Merci @fil ! Merci @biggrizzly ! Ça fait très plaisir.
J’ai utilisé une multitude de gravures de l’époque, mais je ne pouvais évidemment pas faire comme une BD normale dans laquelle on voit le personnage principal revenir de case en case. Je n’ai en effet aucune gravure de mes personnages principaux. De temps en temps, j’ai pu le faire, comme dans la planche avec Napoléon III. Mais généralement, il fallait trouver d’autres idées.
Certains auteurs conçoivent leurs planches avec un « gaufrier » : des cases régulières à l’intérieur desquelles ils concentrent toute leur attention de dessinateurs. D’autres jouent également avec la forme des cases pour construire une narration. C’est cette option que j’ai choisie. Cela m’a permis à la fois de raconter des chose directement avec la forme de certaines cases et de jouer sur les rythmes de l’histoire.

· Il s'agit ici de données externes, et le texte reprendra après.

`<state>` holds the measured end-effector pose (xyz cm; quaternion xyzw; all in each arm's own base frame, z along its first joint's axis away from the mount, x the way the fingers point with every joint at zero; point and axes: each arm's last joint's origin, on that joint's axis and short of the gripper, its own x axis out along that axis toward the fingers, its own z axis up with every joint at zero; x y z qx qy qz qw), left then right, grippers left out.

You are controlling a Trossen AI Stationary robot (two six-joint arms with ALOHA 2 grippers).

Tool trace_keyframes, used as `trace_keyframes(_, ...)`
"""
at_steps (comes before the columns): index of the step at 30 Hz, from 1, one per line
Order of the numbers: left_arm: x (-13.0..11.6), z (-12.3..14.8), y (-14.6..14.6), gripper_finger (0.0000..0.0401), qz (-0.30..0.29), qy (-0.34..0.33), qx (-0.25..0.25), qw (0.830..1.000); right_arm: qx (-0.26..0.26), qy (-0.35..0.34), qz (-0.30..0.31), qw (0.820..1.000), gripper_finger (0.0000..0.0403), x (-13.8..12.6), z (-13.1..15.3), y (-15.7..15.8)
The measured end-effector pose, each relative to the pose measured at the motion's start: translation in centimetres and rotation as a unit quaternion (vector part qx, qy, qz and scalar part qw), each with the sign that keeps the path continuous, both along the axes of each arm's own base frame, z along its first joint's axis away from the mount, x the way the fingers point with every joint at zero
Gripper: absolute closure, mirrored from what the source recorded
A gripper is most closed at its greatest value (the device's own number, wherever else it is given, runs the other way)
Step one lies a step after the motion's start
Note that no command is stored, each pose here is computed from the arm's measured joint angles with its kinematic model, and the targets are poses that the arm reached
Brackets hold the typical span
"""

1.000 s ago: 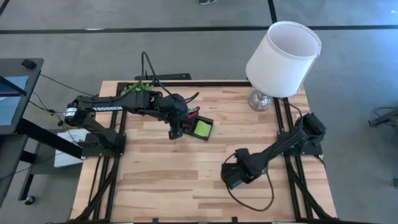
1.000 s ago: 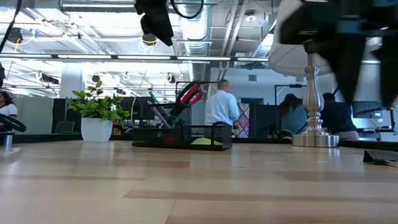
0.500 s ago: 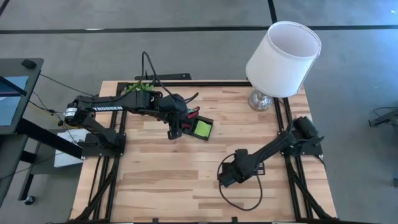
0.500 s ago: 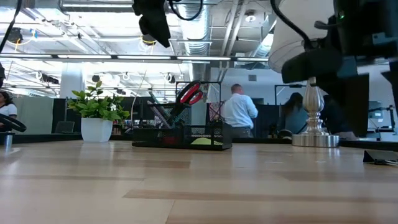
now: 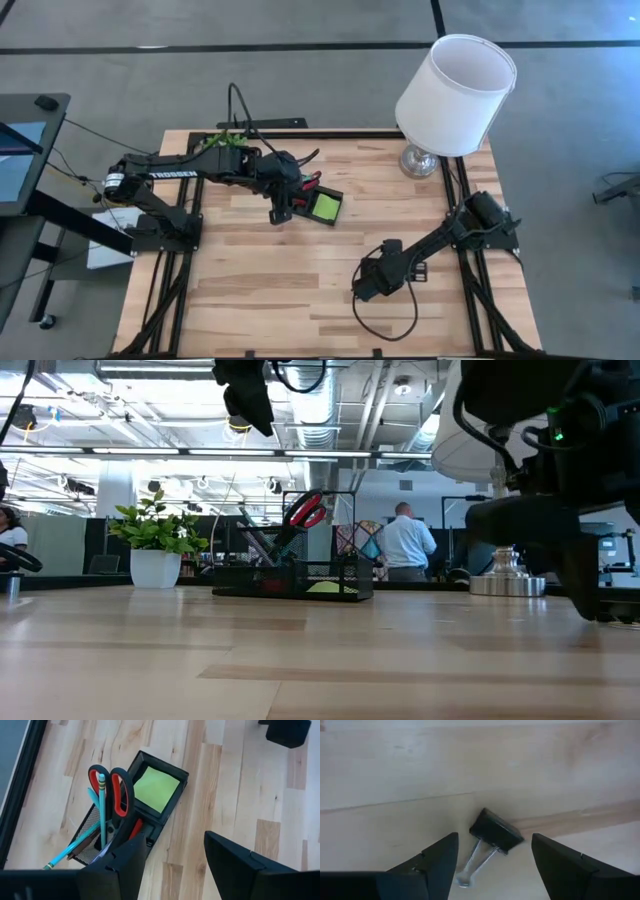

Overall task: Pick and place office supplies into organizer
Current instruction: Put the black binder clip into the black desk organizer

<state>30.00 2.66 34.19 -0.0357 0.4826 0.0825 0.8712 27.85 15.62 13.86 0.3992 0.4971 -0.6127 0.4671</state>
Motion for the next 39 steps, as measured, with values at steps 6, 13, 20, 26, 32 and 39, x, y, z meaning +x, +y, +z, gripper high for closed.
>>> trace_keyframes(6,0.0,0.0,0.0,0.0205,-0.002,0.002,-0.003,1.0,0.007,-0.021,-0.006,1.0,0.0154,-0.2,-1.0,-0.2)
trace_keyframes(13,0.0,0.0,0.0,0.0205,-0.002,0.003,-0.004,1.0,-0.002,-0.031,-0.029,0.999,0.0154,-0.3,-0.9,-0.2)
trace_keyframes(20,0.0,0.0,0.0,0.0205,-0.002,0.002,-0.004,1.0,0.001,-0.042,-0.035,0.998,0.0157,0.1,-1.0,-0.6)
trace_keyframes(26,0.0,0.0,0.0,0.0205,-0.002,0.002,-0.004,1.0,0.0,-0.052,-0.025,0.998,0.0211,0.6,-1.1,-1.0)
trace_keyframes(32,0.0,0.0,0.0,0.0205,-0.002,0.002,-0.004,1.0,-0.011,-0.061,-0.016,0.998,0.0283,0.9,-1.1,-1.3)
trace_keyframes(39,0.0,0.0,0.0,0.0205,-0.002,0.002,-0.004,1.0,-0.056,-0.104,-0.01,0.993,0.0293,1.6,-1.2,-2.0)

J’ai fait une page pour expliquer comment j’ai travaillé les planches, avec plusieurs exemples :
▻http://www.meyssan.com/a10
Ceci dit, je pense que le plus important, ce n’est pas la case, ou le dessin dans la case, mais la narration. C’est elle qui, tout d’un coup, donne du sens à une case ou à un dessin.
Je cherche des images qui peuvent se prêter au jeu de ce que je veux raconter. Mais lorsque je n’en trouve pas vraiment, cela peut quand même fonctionner si elles s’inscrivent dans une grande narration. Alors, l’image, quelle qu’elle soit, prend du sens. Et si elle est différente de ce qu’on attendait (moins figurative), alors ce sens s’enrichit.
C’est ce que je trouve le plus intéressant : notre capacité à créer du sens, à faire des liens entre des choses apparemment sans rapport, notre imagination infinie.
Le petit passage sur François Maspero est dans cette veine. J’imagine des liens, je crée des rapprochements, je montre une continuité. Avant, il semblait ne pas y en avoir. Pourtant, une fois que c’est raconté, cela parait évident.
François Maspero dit être resté dans son cœur cet enfant de douze ans et demi, profondément marqué par l’arrestation de ses parents par la Gestapo. Le petit crieur de journaux qu’il s’était donné pour symbole de sa maison d’édition a douze ans et demi (n’est-ce pas évident ?). Il aura toujours cet âge, à travers les époques, de livre en livre, des éditions Maspero aux éditions La Découverte...
Ici, il y a une image, une seule, et toute un histoire.
Le livre fonctionne parce qu’il raconte une histoire et qu’on a envie d’y croire.